Directions :: Copy each line of the listing below exactly.

Material provided ::

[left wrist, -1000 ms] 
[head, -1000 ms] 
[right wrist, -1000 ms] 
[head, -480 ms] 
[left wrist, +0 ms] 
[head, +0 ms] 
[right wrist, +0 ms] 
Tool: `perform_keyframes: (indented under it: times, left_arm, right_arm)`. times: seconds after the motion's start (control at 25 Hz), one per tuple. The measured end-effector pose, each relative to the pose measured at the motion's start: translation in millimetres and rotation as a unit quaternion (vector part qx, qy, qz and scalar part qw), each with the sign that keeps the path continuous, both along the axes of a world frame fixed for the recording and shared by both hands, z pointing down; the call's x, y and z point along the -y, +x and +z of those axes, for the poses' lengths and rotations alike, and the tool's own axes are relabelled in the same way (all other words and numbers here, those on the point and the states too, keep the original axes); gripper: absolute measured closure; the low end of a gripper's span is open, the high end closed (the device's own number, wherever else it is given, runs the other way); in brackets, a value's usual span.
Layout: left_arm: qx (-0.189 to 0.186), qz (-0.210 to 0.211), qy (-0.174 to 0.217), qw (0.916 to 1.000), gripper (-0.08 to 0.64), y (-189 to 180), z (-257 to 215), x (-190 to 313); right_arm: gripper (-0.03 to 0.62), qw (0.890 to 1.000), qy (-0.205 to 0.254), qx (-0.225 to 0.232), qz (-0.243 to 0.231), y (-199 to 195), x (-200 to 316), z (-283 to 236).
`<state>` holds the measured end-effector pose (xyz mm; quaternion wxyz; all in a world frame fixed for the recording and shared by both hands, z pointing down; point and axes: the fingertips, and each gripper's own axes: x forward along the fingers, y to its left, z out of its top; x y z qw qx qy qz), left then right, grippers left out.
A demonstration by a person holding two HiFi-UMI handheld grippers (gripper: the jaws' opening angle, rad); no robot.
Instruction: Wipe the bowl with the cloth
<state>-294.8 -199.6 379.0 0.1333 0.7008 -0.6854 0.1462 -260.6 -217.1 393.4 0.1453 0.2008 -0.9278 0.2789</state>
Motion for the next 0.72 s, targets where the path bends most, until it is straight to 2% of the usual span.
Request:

Your solution ::
[left wrist, -1000 ms] 
[head, -1000 ms] 
[right wrist, -1000 ms] 
[head, -480 ms] 
[left wrist, +0 ms] 
[head, +0 ms] 
[right wrist, +0 ms] 
Tool: `perform_keyframes: (indented under it: times, left_arm, right_arm)`. times: seconds after the motion's start (control at 25 Hz), one per tuple. The measured end-effector pose, each relative to the pose measured at the motion's start: translation in millimetres and rotation as a unit quaternion (vector part qx, qy, qz and scalar part qw), each with the sign that keeps the path continuous, both along the axes of a world frame fixed for the recording and shared by both hands, z pointing down; the call's x, y and z point along the -y, +x and +z of those axes, for the poses' lengths and rotations alike, and the tool's own axes are relabelled in the same way (all other words and numbers here, those on the point and the states too, keep the original axes); gripper: absolute measured closure; the low end of a gripper's span is open, the high end closed (the device's own number, wherever else it is given, runs the other way); in brackets, a value's usual span.
Layout: left_arm: qx (-0.189 to 0.186), qz (-0.210 to 0.211), qy (-0.174 to 0.217), qw (0.916 to 1.000), gripper (-0.08 to 0.64), y (-189 to 180), z (-257 to 215), x (-190 to 313); right_arm: gripper (-0.03 to 0.62), qw (0.890 to 1.000), qy (-0.205 to 0.254), qx (-0.225 to 0.232), qz (-0.243 to 0.231), y (-199 to 195), x (-200 to 316), z (-283 to 236).
`<state>` holds the measured end-effector pose (xyz mm; quaternion wxyz; all in a world frame fixed for the recording and shared by both hands, z pointing down; point and axes: the fingertips, and each gripper's own axes: x forward along the fingers, y to its left, z out of its top; x y z qw qx qy qz), left then right, grippers left out.
A demonstration by a person holding two HiFi-UMI handheld grippers (gripper: the jaws' opening angle, rad); no robot.
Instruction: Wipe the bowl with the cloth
<state>-294.8 -199.6 379.0 0.1333 0.7008 -0.6854 0.1462 -260.6 -217.1 393.4 0.1453 0.2008 -0.9278 0.2789</state>
Motion for the next 0.72 s, targets where the path bends most, until it is straight to 2% of the usual span.
Request:

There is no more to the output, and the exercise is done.